Report of Independent Registered Public Accounting Firm
Plan Administrator
Bar Harbor Bankshares 401(k) Plan:
We have audited the accompanying statements of net assets available for benefits of the Bar Harbor Bankshares 401(k) Plan (the Plan) as of December 31, 2011 and 2010, and the related statements of changes in net assets available for benefits for the years then ended. These financial statements are the responsibility of the Plans management. Our responsibility is to express an opinion on these financial statements based on our audits.

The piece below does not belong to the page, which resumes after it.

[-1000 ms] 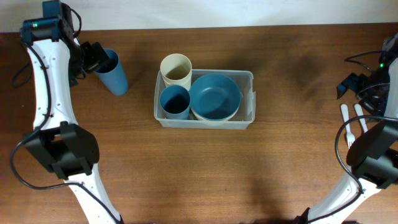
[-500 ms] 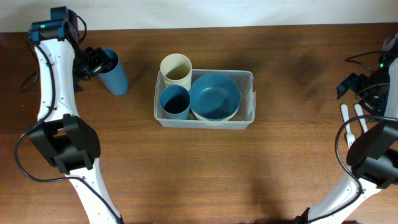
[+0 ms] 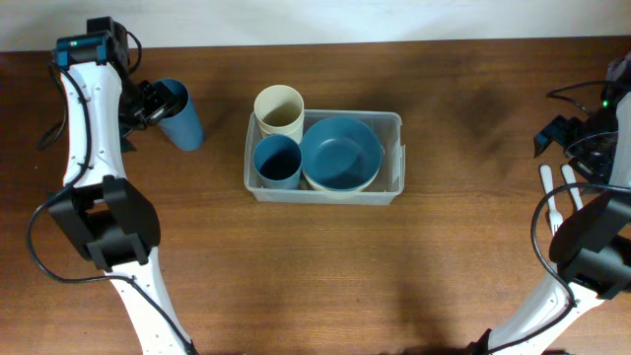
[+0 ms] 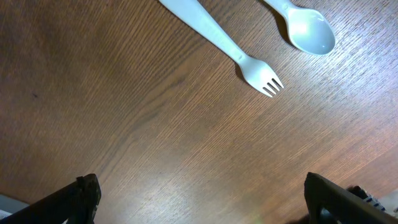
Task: Pack container
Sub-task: 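Lower the left gripper onto the remaining blue cup's rim and grip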
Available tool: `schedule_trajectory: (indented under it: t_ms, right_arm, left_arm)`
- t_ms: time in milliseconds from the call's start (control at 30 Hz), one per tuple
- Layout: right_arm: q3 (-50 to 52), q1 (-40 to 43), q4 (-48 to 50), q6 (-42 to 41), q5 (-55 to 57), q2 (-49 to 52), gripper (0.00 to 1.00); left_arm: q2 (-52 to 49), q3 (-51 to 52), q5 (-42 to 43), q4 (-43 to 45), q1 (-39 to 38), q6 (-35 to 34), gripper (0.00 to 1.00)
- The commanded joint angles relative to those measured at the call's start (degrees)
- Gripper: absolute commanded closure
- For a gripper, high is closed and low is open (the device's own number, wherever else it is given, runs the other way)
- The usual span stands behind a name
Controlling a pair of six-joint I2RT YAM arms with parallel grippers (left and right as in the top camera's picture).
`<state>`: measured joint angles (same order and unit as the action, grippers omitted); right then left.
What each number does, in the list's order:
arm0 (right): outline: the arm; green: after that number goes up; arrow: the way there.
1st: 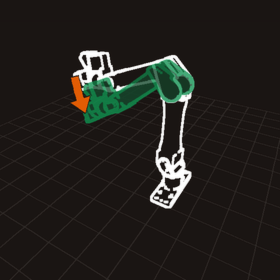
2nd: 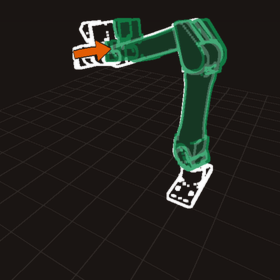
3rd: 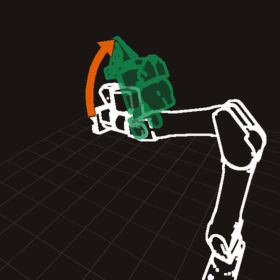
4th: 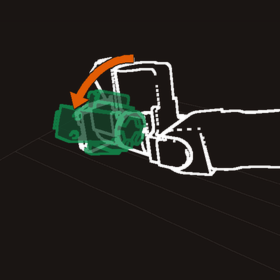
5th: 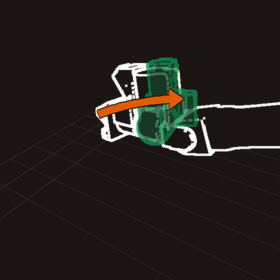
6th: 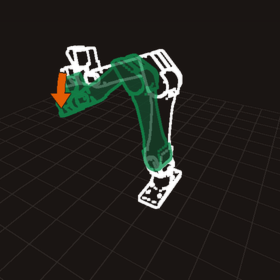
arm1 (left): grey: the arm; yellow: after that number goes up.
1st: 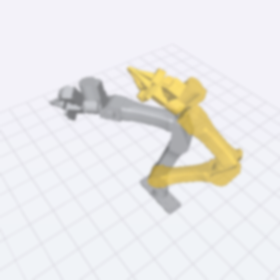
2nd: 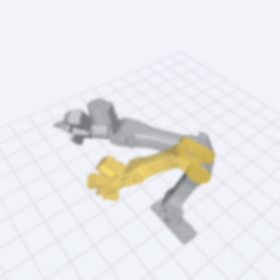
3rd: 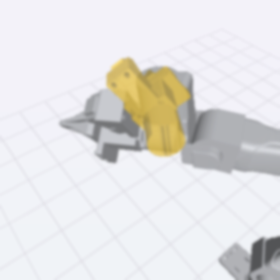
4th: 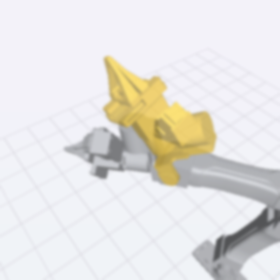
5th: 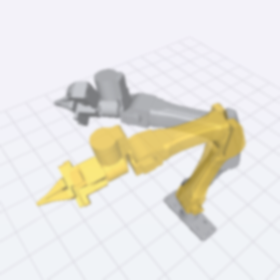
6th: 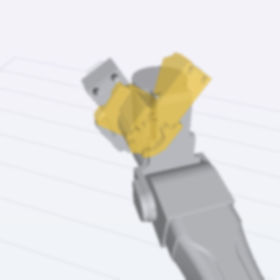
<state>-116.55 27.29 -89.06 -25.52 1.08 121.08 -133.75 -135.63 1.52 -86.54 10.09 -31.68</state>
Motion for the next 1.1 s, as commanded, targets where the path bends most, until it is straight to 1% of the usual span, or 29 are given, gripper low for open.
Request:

We conducted our audits in accordance with the standards of the Public Company Accounting Oversight Board (United States). Those standards require that we plan and perform the audit to obtain reasonable assurance about whether the financial statements are free of material misstatement. An audit includes examining, on a test basis, evidence supporting amounts and disclosures in the financial statements. An audit also includes assessing the accounting principles used and significant estimates made by management, as well as evaluating the overall financial statement presentation. We believe that our audits provide a reasonable basis for our opinion.
In our opinion, the financial statements referred to above present fairly, in all material respects, the net assets available for benefits of the Plan as of December 31, 2011 and 2010, and the changes in net assets available for benefits for the years then ended in conformity with U.S. generally accepted accounting principles.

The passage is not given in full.